**PROBLEM DETAILS**
Scan the lines below for the word "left". Copy each line you find it in.

Start of PROVIDED DATA

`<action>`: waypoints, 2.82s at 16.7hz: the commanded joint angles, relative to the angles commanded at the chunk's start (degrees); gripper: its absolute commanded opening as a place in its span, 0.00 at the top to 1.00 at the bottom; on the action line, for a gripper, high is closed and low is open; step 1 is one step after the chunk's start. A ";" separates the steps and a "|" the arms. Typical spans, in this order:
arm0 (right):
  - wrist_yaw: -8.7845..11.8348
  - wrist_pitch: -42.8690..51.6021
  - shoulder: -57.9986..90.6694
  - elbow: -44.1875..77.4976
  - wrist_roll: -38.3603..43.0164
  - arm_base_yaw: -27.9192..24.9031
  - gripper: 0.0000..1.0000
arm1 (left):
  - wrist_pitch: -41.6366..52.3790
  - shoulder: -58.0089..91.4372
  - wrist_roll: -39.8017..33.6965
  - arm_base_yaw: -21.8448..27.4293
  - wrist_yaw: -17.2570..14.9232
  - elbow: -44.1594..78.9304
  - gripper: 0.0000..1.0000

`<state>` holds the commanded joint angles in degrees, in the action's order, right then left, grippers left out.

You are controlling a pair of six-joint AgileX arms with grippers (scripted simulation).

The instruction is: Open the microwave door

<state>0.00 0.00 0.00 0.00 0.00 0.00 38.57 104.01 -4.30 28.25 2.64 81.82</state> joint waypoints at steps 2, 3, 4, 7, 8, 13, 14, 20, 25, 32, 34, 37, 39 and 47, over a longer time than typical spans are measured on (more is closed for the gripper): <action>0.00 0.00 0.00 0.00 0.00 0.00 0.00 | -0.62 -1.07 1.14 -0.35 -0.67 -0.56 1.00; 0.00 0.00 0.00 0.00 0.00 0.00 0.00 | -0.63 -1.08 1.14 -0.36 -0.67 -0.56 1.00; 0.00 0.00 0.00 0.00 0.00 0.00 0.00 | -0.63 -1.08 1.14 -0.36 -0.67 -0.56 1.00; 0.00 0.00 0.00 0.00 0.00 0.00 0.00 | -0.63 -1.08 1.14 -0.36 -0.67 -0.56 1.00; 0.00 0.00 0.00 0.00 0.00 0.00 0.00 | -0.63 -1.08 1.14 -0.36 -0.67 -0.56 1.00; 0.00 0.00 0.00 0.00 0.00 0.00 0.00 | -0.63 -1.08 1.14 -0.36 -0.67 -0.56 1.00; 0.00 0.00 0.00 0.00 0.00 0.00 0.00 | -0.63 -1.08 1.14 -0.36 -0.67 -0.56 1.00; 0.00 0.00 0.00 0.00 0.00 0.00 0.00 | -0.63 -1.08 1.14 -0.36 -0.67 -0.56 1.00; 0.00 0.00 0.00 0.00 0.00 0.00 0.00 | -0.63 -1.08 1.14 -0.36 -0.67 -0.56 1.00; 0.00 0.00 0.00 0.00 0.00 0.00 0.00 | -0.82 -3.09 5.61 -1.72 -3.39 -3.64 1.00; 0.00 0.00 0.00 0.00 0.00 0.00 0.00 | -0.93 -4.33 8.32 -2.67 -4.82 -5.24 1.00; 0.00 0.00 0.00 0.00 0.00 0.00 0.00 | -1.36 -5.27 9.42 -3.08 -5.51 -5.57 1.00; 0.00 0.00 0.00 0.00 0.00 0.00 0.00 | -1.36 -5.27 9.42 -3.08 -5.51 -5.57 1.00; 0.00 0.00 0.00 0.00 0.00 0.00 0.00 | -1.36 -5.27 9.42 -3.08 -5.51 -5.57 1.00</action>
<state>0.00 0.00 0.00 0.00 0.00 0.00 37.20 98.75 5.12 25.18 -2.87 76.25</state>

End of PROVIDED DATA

**SOLUTION**
arm1 (left):
`<state>` holds the commanded joint angles in degrees, in the action's order, right then left, grippers left out.

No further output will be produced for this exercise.